The novel consists of twelve brief chapters, which in the original version amount to only 288 pages. In each chapter, Baumer leads the reader along his descent into hell. Young and idealistic, he is inspired by a teacher’s patriotic exhortations to enlist. The shock of basic training is worsened by a sadistic drill sergeant, and the shocks grow more frequent and profound with his transfer to the front, to the ghastliness of trench warfare, and the influence of veterans for whom the sole value was survival.
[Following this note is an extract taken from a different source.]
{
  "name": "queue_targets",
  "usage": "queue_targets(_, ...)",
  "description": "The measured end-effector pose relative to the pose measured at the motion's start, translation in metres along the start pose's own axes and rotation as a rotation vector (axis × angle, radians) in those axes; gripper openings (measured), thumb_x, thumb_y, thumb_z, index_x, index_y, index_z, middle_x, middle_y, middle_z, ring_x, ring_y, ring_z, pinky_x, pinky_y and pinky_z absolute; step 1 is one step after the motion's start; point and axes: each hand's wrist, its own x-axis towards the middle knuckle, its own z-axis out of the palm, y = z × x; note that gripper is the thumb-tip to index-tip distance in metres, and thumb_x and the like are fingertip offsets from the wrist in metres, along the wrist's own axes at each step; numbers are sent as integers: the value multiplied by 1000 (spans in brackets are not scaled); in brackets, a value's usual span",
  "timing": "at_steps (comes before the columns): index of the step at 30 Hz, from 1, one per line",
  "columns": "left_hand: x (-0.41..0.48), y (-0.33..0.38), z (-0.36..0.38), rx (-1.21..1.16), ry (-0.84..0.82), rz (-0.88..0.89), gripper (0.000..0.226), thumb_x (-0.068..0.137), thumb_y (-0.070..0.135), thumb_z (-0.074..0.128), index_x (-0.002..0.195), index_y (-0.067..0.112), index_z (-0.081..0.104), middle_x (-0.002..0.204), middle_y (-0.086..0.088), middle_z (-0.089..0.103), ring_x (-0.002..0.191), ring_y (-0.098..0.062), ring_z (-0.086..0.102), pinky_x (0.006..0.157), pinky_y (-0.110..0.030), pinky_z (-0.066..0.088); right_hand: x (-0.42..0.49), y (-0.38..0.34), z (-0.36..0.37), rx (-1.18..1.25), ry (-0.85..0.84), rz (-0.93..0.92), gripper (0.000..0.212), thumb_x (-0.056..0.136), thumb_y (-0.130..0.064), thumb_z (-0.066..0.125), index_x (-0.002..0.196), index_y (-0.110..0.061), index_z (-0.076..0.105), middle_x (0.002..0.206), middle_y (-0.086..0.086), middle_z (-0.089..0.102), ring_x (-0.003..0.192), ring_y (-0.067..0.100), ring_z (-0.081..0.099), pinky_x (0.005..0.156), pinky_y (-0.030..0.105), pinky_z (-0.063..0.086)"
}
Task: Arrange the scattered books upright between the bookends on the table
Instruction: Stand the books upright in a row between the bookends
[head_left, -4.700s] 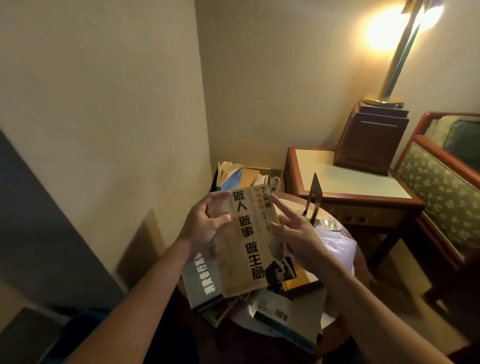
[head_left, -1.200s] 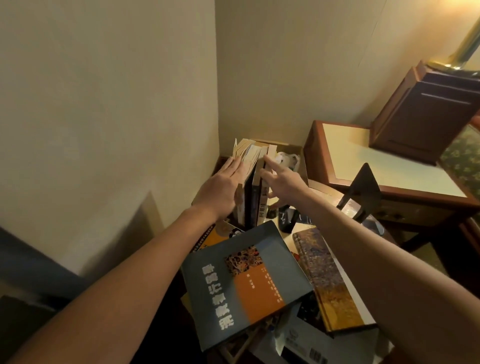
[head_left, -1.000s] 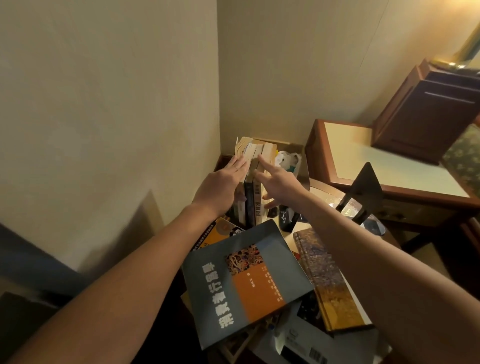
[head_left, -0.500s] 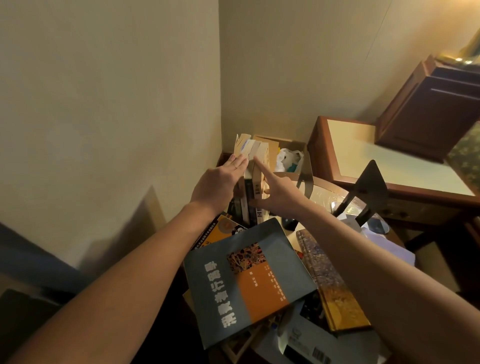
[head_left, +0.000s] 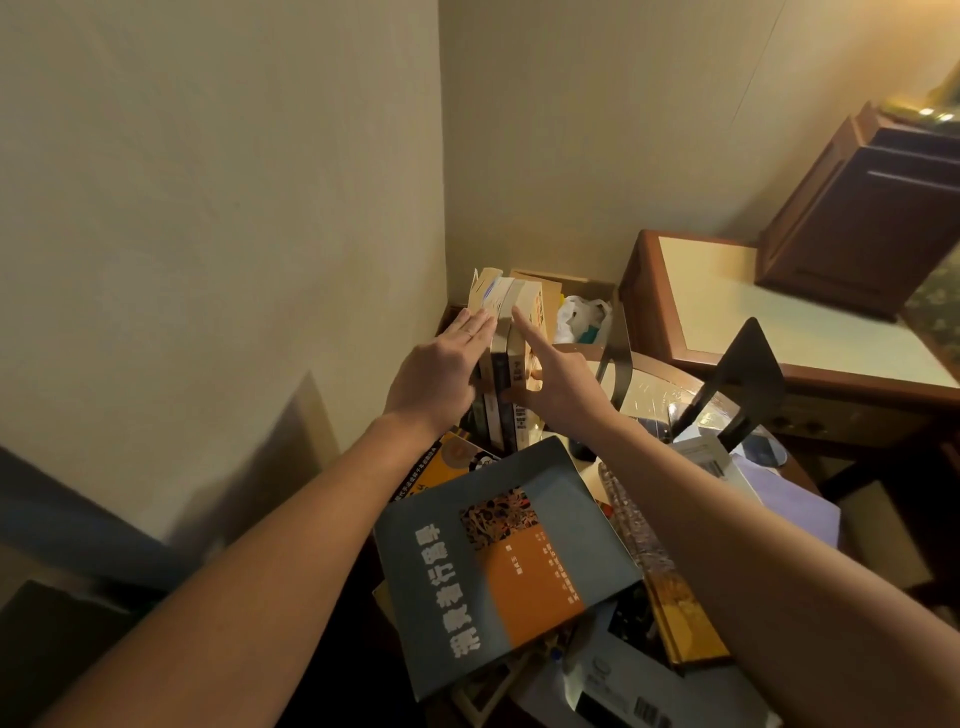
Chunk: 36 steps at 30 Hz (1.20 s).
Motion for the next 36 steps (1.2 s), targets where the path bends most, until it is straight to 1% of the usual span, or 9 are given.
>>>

Baumer’s recording of patrols, attacks and counterattacks, gassings, artillery barrages, madness, desertion, dead and wounded comrades, hospitals, food, rats, and worse are narrated with laconic fatalism as he too becomes preoccupied with survival.
The narration is often “we” rather than “I.” Baumer’s comrades—such as Tjaden, the peat digger, Detering, the peasant, and Katczinsky, the unphilosophical veteran who watches over Baumer and younger soldiers as might a parent—are deftly sketched as working-class victims of Prussian officialdom. The murderous government is represented by its lowest social orders: Kantorek, the teacher, and Himmelstoss, the postman. Baumer and his comrades are all doomed. Remarque poignantly and subtly highlights this fact, successively describing a dying man’s boots, scenes of beauty, the troop’s bumbling plunder, bashful sex briefly managed behind the front, and Baumer’s home leave, which demonstrates to him that his experiences are beyond civilian comprehension. Remarque also employs contrasting, self-explanatory symbols: birds singing on the battlefield, cackling geese along a route of march, innocent horses wounded or slaughtered by artillery fire, the earth as a protecting mother, blossoms, and butterflies—the beauty Baumer is reaching for when shot dead.
All Quiet on the Western Front is a truthful novel but not a documentary or a memoir. Remarque’s characters and materials are well handled, and his vision of war as a mirror of the human condition engages readers with its authenticity.